Exercise objective ->
Lift every line from the entries that includes the word "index".

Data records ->
BEGIN
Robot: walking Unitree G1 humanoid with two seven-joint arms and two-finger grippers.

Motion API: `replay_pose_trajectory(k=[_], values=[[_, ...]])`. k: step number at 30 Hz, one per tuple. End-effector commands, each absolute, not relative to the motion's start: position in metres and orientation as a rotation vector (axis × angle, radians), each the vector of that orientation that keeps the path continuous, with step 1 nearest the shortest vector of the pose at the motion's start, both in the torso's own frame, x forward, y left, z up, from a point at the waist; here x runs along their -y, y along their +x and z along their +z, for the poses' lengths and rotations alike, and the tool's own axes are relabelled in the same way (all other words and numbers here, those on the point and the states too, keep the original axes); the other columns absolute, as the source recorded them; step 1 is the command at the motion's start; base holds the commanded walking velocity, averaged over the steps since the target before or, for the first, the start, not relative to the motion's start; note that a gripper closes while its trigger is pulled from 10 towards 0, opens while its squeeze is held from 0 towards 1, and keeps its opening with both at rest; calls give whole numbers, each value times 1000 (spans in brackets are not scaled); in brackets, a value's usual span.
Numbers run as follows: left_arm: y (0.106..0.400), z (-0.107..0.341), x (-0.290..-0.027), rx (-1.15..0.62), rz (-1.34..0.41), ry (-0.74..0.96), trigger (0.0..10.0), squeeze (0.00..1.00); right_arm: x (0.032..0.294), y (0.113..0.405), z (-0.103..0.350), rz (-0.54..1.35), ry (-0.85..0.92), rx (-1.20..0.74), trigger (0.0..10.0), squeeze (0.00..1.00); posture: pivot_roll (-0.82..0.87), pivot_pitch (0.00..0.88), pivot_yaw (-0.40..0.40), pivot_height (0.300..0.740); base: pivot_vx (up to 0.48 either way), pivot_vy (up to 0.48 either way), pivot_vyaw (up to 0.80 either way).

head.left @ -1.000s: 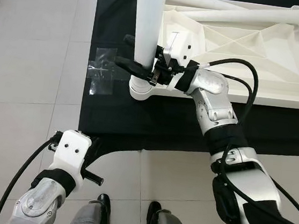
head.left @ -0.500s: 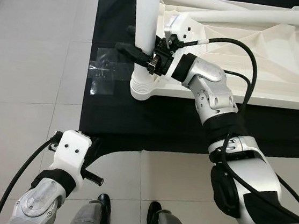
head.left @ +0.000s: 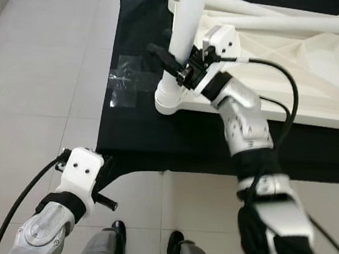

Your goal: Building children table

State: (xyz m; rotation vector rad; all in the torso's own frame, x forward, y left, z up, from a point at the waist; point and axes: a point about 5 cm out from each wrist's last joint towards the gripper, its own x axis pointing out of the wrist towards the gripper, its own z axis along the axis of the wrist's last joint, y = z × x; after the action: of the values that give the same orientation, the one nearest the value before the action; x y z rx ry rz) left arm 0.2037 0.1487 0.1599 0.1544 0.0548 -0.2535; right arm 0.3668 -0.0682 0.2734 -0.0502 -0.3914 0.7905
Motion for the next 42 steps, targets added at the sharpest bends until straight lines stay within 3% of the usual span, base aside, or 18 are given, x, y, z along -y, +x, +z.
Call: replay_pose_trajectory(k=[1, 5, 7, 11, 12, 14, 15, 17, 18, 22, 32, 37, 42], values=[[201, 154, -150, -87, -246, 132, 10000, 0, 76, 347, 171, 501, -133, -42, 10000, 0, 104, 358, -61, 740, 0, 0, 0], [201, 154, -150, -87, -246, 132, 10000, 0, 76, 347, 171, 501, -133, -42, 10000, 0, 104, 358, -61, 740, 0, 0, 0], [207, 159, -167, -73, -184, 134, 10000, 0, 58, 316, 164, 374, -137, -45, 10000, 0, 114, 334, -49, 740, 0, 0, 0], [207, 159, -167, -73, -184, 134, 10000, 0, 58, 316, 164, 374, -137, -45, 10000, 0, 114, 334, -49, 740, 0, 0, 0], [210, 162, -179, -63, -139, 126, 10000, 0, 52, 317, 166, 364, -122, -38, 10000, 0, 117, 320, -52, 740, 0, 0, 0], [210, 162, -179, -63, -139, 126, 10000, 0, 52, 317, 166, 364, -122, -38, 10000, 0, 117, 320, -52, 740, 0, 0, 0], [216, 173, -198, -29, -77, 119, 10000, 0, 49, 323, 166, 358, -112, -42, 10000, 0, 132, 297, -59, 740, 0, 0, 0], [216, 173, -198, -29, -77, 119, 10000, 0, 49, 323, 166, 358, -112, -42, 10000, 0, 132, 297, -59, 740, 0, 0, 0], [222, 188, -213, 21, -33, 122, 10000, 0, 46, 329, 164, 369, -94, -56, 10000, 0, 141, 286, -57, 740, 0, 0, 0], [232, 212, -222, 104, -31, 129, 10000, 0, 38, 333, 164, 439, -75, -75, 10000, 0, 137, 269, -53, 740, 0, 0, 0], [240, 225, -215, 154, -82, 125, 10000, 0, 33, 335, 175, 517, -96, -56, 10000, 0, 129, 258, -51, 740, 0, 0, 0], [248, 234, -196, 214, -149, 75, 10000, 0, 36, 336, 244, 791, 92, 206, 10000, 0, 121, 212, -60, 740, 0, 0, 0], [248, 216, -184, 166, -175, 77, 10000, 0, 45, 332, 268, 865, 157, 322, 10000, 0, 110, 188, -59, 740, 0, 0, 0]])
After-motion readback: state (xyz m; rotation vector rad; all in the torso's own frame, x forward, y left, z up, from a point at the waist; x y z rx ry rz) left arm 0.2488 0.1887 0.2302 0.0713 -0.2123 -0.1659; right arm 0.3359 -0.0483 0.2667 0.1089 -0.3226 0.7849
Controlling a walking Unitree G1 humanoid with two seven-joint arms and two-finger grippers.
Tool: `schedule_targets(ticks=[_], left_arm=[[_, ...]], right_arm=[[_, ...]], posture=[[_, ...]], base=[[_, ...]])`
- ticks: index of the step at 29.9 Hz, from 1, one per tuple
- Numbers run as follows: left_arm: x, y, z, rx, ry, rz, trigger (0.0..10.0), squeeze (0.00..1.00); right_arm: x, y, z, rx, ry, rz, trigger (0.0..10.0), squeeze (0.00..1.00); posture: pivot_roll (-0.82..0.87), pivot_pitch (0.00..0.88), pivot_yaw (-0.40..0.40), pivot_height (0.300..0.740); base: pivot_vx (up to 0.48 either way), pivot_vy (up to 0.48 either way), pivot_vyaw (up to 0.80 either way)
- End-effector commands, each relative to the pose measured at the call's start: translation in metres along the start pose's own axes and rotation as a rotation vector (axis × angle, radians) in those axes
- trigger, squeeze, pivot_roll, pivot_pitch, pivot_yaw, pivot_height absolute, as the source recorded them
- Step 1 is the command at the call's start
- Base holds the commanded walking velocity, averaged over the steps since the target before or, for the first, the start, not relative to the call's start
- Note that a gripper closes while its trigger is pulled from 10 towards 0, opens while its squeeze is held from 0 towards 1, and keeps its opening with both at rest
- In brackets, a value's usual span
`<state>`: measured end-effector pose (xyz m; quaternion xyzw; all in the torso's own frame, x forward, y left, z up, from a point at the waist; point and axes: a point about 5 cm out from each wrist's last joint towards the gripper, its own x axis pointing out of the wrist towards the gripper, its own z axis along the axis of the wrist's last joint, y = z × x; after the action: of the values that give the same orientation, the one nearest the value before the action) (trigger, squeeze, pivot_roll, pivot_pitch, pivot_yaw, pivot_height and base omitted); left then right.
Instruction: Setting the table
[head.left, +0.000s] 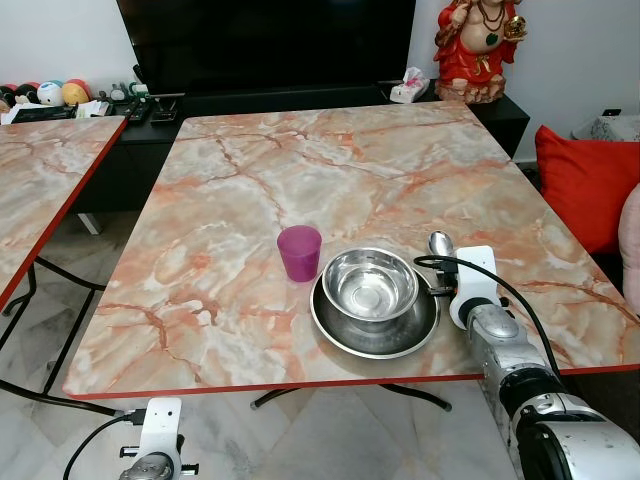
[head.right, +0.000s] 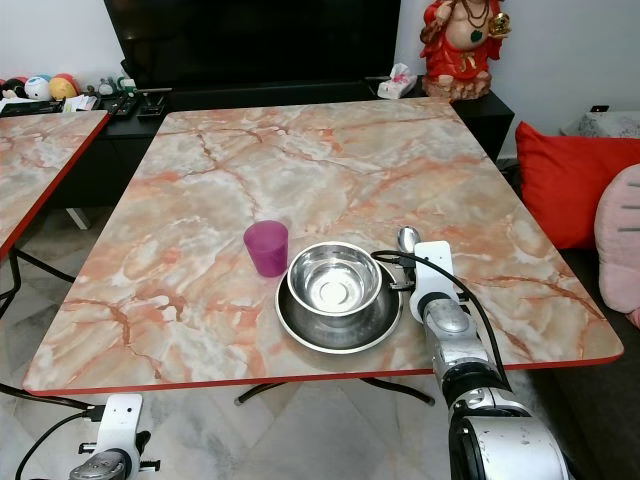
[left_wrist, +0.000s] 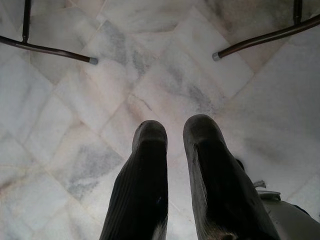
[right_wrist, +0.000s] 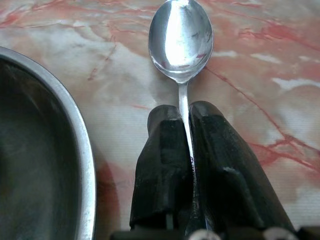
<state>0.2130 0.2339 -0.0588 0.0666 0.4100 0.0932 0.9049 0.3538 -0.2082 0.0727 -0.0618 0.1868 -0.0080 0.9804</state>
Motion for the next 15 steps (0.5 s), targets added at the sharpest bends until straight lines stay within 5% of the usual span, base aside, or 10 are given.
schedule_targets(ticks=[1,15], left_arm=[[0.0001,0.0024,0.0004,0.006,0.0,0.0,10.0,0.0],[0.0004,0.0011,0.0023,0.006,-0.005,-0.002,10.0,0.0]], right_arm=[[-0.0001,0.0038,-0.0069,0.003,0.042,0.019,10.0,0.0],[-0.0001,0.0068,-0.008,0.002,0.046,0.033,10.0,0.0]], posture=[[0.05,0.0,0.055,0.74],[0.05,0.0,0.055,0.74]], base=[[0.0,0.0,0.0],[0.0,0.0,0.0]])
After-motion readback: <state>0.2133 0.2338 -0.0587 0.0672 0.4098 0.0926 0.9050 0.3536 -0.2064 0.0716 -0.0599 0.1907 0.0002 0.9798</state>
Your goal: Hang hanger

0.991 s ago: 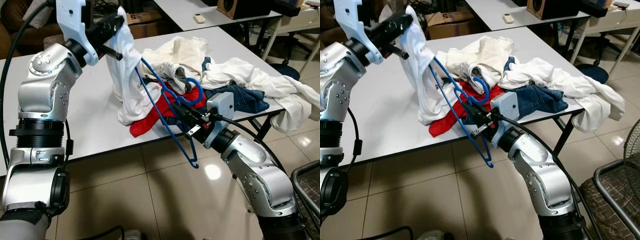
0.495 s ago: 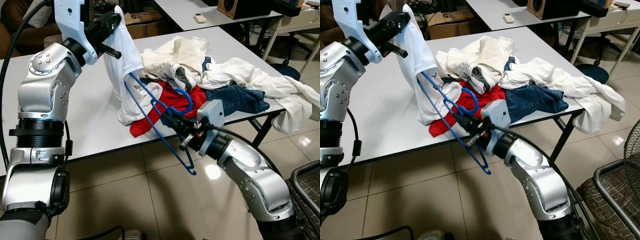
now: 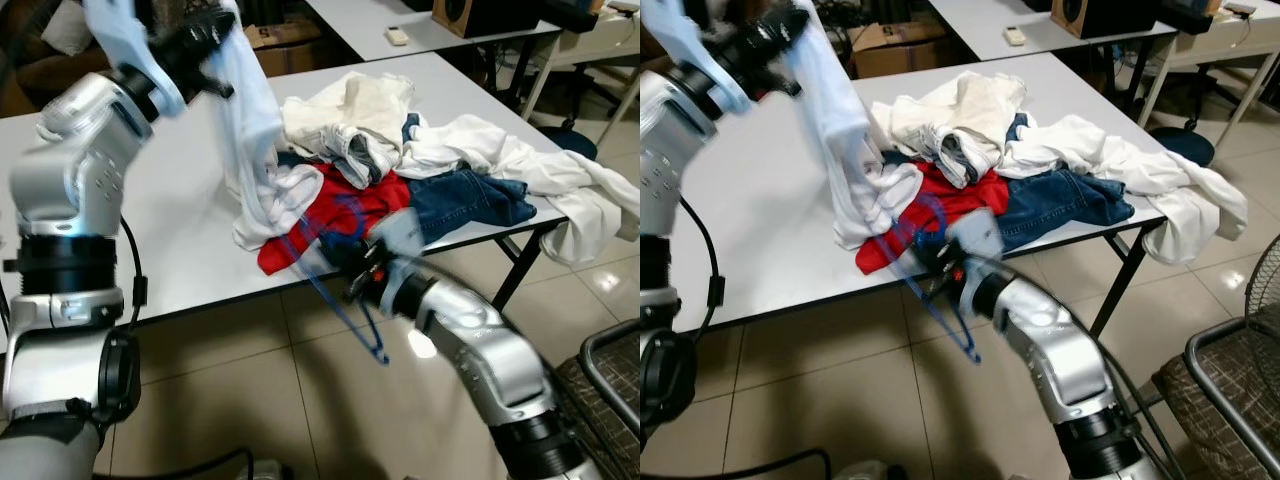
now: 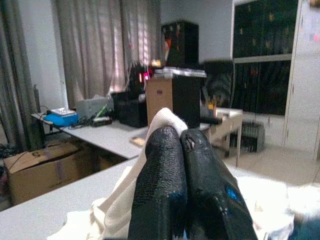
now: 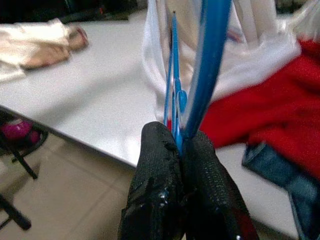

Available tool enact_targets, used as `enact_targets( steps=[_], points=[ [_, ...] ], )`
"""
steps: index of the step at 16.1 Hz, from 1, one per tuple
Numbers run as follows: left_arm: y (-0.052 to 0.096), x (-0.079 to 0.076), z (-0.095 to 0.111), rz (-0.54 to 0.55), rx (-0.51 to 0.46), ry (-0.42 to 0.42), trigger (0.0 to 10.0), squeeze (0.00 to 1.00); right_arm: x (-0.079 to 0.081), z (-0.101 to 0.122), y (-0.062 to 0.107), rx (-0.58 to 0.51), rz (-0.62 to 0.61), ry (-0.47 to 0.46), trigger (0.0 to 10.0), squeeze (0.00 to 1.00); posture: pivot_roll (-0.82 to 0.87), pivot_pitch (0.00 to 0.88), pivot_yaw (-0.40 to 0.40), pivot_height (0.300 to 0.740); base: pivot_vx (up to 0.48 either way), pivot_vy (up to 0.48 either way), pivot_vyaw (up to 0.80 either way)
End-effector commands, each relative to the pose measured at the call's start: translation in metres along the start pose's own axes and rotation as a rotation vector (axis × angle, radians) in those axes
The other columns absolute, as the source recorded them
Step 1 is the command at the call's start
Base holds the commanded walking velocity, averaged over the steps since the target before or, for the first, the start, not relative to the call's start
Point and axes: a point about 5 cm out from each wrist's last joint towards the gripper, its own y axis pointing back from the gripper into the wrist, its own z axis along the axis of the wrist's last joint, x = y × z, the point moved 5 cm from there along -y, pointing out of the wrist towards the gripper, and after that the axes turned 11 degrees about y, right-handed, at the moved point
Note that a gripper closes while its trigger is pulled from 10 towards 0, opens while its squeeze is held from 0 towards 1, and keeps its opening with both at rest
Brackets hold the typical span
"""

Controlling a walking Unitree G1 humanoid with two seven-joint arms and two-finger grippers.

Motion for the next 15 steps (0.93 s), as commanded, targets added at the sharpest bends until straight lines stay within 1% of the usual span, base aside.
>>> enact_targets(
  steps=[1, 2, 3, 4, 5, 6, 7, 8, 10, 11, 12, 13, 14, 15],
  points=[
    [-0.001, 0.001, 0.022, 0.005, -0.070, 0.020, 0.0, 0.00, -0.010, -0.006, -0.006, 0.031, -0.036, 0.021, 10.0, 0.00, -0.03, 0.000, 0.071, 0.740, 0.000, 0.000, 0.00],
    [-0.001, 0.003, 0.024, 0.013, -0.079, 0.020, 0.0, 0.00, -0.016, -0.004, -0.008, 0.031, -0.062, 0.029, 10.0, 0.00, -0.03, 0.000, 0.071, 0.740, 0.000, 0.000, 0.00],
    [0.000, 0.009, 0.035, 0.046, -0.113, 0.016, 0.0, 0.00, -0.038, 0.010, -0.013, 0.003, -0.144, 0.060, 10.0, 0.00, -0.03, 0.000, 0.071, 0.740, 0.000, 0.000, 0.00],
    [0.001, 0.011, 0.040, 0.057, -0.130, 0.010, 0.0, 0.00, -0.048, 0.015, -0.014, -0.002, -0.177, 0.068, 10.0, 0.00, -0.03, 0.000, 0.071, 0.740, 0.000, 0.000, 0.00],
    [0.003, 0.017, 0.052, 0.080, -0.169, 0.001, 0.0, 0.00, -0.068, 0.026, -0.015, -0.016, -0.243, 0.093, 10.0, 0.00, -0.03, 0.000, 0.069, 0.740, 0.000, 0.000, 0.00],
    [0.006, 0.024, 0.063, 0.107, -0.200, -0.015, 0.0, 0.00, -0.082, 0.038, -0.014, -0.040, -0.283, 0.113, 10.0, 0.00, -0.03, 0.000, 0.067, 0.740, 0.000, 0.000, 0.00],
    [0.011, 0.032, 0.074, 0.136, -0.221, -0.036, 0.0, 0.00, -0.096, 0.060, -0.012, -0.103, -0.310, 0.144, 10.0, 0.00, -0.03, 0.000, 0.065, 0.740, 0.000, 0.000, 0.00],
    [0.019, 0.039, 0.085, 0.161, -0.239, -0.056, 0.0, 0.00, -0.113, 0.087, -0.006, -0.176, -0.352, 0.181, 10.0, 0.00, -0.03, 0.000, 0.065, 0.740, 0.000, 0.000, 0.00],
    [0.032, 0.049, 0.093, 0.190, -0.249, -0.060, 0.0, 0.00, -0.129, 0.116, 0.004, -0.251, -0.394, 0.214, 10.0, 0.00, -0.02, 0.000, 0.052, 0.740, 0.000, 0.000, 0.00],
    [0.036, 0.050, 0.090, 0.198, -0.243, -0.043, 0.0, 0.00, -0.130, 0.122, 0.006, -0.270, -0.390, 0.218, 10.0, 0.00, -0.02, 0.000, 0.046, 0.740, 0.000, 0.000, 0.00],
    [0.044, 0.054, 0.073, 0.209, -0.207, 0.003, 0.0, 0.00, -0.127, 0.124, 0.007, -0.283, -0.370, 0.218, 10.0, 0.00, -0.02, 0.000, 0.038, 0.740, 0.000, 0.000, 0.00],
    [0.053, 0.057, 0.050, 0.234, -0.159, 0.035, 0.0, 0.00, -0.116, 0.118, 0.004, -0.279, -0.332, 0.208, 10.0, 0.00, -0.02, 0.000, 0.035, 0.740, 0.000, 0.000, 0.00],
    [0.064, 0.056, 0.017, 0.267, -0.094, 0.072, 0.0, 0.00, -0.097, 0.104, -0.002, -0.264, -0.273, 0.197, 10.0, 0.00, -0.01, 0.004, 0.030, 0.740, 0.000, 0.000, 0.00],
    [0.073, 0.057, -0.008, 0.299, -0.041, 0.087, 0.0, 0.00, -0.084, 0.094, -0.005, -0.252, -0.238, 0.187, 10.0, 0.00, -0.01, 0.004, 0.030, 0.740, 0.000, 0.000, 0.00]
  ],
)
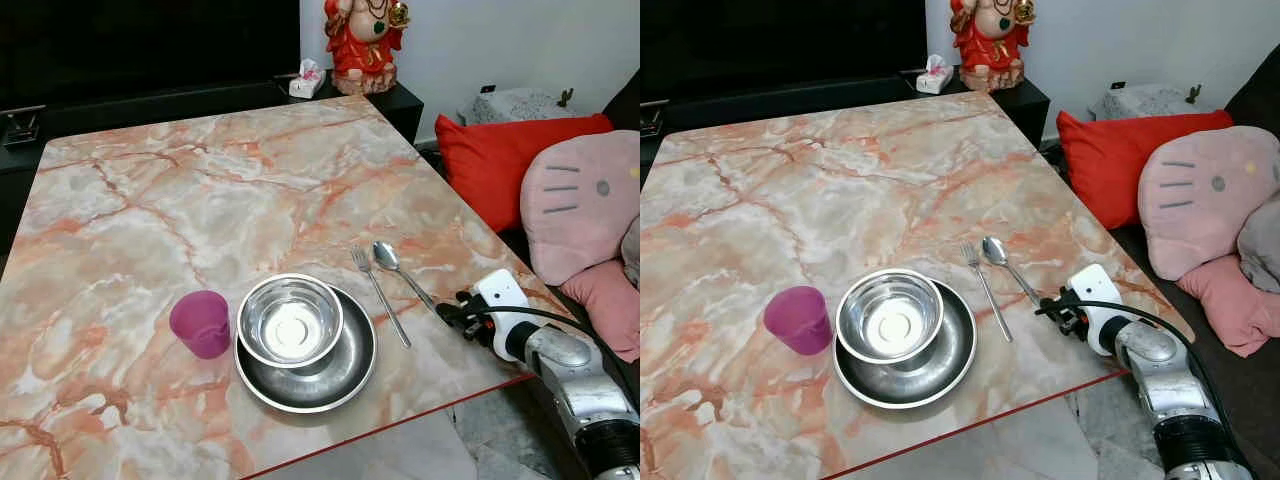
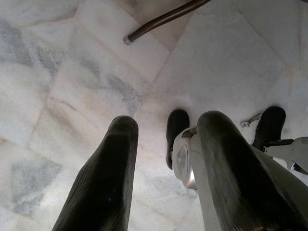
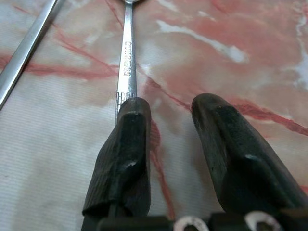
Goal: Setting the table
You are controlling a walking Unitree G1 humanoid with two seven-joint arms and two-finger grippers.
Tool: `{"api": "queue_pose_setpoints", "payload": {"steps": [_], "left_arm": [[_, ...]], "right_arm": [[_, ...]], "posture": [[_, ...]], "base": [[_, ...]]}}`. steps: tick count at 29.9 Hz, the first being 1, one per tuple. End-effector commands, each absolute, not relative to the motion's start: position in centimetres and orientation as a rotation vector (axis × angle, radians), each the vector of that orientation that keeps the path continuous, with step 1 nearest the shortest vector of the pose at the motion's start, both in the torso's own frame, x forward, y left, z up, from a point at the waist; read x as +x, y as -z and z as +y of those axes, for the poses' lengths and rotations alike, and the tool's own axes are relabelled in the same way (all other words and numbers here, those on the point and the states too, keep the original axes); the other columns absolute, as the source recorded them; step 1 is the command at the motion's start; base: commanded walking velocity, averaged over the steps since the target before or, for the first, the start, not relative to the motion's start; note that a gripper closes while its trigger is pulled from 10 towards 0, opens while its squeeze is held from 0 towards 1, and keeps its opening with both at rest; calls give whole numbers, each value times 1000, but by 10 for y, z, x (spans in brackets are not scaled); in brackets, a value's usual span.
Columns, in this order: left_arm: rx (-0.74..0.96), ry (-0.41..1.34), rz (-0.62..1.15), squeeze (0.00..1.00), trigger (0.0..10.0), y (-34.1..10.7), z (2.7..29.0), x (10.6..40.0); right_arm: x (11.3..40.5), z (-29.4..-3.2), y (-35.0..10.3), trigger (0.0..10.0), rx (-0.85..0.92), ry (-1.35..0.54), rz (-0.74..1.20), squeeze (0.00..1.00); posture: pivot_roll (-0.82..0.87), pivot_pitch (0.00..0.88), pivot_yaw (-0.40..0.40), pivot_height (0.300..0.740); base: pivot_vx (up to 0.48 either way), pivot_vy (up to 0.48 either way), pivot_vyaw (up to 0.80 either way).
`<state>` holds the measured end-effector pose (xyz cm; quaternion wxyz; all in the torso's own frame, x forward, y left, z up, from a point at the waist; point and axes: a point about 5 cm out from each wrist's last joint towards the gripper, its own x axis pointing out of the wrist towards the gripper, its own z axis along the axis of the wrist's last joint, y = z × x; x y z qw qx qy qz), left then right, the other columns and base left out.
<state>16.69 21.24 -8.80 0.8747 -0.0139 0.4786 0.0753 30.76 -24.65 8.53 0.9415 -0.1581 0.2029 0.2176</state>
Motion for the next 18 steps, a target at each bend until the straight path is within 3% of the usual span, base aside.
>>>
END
Reply to the exercise ->
- ticks: index of the step at 29.9 Hz, from 1, one per tuple
steps: index of the step at 16.1 Hz, from 1, one per tuple

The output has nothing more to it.